Supplied data |
☆ ☆ ☆ ☆ ☆

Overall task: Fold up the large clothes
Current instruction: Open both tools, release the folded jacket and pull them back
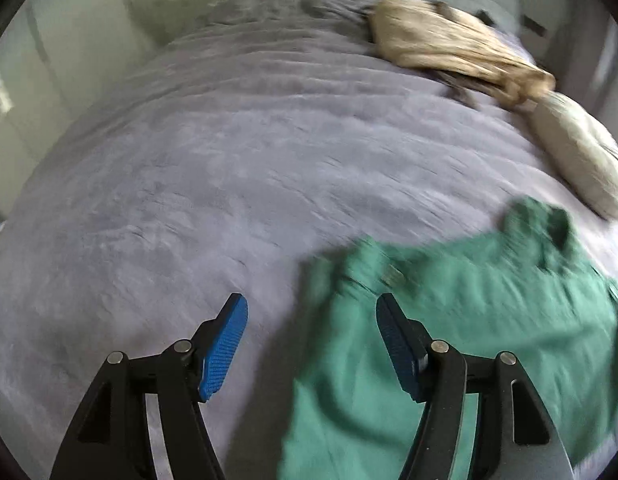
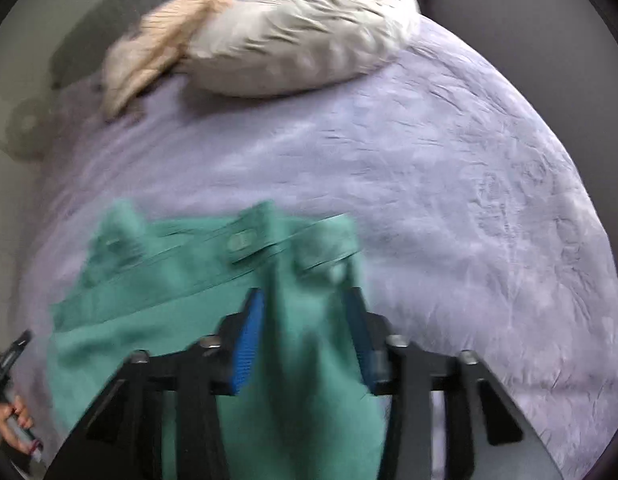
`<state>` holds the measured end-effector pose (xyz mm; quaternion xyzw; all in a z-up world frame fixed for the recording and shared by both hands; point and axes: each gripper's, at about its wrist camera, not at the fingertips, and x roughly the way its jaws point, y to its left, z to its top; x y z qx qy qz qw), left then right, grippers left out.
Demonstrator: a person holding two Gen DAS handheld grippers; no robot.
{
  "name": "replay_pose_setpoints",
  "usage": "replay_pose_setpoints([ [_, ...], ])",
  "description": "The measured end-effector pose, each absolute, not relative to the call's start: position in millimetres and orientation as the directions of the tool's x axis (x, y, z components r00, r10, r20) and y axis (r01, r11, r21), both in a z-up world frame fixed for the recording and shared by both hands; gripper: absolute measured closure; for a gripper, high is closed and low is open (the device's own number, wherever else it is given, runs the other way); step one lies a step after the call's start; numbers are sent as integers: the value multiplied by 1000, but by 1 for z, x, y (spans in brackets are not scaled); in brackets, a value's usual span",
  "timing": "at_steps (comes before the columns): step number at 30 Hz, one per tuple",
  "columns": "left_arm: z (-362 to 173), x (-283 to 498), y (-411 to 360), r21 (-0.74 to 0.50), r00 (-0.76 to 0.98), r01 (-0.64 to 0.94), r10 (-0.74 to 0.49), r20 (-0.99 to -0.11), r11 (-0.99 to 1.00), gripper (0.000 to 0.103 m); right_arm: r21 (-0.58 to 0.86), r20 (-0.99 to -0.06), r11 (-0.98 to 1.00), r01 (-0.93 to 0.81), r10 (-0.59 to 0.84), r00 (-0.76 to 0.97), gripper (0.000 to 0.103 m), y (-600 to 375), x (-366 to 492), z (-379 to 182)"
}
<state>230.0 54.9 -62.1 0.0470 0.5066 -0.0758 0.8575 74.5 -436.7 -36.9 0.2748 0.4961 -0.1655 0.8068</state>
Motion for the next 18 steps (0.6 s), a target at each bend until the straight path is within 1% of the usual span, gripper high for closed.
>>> replay_pose_setpoints([
  [1,-65,221,49,-12,456,206,-107,-883,978,35,312,-883,810,497,54,466,77,-423,71,-32],
  [3,-74,207,36,-18,426,254,-129,-895,967,35,349,-875,836,424,129,466,77,-394,69,-29],
  [5,-88,190,25,1,401,283,-118,-908,959,35,347,-883,856,384,160,442,77,-369,64,-36],
  [8,-119,173,29,15,347,273,-85,-934,962,35,299,-910,864,404,131,394,77,-360,51,-55],
  [10,-136,164,44,36,331,252,-51,-942,967,35,233,-936,857,459,70,345,77,-367,33,-69],
  [11,-139,161,50,45,339,243,-42,-940,969,35,193,-947,847,495,29,321,81,-374,20,-77],
  [12,-142,160,59,58,342,227,-23,-939,972,34,184,-949,838,514,16,315,84,-381,11,-83],
  [13,-144,160,70,41,328,211,-31,-944,977,34,190,-949,824,533,15,315,96,-391,0,-89],
  [14,-143,161,79,15,314,194,-48,-948,981,34,211,-946,807,551,26,324,103,-401,-10,-95],
  [15,-142,161,89,-2,304,170,-55,-951,986,34,241,-940,793,559,47,338,103,-406,-17,-98],
  [16,-139,161,98,8,305,147,-38,-952,989,34,263,-936,778,571,61,348,103,-411,-22,-99],
  [18,-129,160,112,14,311,120,-24,-950,993,34,267,-936,752,603,53,349,103,-416,-30,-94],
])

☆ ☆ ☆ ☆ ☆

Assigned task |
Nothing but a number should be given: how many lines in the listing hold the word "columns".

Answer to this task |
2